Search the data for "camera". Return each matching line.

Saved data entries
::::
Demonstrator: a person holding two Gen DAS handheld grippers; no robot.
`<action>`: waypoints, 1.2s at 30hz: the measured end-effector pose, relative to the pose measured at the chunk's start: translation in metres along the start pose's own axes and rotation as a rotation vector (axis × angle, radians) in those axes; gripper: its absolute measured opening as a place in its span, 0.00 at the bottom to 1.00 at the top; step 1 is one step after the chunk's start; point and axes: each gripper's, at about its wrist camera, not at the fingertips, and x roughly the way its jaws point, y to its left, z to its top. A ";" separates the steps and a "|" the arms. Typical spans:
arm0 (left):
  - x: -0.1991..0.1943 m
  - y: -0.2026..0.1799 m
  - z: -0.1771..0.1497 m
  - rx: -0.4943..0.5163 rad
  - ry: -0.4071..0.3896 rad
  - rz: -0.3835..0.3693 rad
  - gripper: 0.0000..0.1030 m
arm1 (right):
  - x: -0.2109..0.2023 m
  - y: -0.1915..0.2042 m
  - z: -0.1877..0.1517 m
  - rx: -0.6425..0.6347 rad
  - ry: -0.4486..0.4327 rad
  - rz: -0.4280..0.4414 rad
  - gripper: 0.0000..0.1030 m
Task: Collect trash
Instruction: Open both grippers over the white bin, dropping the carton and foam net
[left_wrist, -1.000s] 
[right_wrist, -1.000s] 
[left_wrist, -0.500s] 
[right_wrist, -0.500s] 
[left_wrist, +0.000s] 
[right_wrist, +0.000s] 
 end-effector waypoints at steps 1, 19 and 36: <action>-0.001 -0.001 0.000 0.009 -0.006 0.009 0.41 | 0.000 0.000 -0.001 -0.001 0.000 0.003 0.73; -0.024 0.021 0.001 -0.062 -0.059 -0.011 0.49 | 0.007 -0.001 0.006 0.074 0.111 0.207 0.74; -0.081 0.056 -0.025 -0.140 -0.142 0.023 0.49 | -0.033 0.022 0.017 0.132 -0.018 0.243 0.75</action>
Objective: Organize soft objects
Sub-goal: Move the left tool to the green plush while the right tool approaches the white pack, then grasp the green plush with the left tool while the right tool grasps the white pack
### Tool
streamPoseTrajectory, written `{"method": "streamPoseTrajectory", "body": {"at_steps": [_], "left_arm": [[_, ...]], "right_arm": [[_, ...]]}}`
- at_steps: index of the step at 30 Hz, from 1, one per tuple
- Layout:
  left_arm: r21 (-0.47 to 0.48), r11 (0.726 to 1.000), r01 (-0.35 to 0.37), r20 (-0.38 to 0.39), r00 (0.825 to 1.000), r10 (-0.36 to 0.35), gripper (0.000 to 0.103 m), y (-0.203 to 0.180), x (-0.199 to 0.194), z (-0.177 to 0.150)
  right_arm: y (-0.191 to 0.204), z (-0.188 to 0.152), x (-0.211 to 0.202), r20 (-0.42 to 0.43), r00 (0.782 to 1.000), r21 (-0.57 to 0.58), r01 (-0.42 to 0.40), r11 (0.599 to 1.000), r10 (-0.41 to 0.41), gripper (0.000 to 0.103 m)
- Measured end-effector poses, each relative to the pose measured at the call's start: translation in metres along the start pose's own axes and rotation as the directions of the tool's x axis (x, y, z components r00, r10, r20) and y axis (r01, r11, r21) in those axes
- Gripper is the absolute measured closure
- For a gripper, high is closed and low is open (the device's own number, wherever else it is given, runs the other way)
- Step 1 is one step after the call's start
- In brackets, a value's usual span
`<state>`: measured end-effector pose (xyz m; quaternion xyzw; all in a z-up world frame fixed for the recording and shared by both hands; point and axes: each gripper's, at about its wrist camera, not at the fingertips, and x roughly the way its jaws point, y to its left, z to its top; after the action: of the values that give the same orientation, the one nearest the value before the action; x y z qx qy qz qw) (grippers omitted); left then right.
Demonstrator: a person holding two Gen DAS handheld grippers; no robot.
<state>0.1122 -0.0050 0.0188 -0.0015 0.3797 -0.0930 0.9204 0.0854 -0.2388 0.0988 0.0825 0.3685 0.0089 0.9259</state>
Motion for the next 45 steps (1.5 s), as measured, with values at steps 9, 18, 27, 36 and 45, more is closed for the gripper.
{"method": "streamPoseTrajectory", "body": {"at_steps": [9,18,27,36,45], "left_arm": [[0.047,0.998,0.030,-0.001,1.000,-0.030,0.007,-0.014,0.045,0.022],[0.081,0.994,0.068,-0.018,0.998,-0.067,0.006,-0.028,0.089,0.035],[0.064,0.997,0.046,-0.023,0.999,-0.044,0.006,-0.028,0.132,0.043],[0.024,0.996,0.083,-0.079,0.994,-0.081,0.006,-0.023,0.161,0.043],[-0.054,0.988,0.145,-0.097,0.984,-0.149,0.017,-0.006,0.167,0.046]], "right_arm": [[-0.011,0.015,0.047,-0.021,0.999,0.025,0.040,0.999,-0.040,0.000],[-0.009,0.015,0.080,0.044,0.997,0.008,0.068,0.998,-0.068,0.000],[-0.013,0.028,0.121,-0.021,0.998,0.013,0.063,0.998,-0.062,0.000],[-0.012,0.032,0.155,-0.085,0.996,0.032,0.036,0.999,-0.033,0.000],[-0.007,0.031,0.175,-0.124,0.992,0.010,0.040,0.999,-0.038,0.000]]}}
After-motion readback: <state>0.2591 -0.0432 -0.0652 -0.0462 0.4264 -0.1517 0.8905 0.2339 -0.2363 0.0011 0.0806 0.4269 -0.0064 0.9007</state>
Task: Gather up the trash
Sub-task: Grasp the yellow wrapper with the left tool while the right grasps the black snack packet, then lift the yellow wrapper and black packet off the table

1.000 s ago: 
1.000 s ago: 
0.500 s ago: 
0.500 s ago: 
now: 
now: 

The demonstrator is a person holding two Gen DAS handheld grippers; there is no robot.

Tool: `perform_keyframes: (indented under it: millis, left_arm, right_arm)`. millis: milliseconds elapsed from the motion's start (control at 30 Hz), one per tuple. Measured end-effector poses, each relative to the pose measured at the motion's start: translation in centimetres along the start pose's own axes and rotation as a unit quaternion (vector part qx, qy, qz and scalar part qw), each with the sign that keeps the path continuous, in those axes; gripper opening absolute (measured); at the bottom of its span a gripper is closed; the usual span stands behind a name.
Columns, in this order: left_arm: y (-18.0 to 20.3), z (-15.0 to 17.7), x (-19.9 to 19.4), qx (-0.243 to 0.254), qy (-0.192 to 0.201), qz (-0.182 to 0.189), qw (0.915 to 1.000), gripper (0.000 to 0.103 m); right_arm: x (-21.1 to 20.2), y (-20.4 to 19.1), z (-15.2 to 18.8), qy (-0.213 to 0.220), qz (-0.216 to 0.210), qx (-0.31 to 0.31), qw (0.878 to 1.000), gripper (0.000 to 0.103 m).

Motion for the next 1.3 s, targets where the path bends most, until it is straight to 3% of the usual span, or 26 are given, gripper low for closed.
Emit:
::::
- Your solution -
`<action>`: waypoints, 1.2s at 30hz: the measured end-effector pose, relative to the pose measured at the chunk's start: translation in metres along the start pose's own axes and rotation as a rotation vector (axis × angle, radians) in those axes; gripper: its absolute measured opening as a place in its span, 0.00 at the bottom to 1.00 at the top; step 1 is one step after the chunk's start; point and axes: each gripper's, at about its wrist camera, not at the fingertips, and x roughly the way its jaws point, y to its left, z to its top. A ";" separates the steps and a "|" the arms. Typical spans:
`<state>`: measured end-effector pose (xyz m; quaternion xyzw; all in a z-up world frame fixed for the recording and shared by both hands; point and axes: each gripper's, at about its wrist camera, not at the fingertips, and x roughly the way its jaws point, y to its left, z to its top; after the action: of the values that give the same orientation, the one nearest the value before the action; x y z qx qy qz qw) (grippers omitted); left then right.

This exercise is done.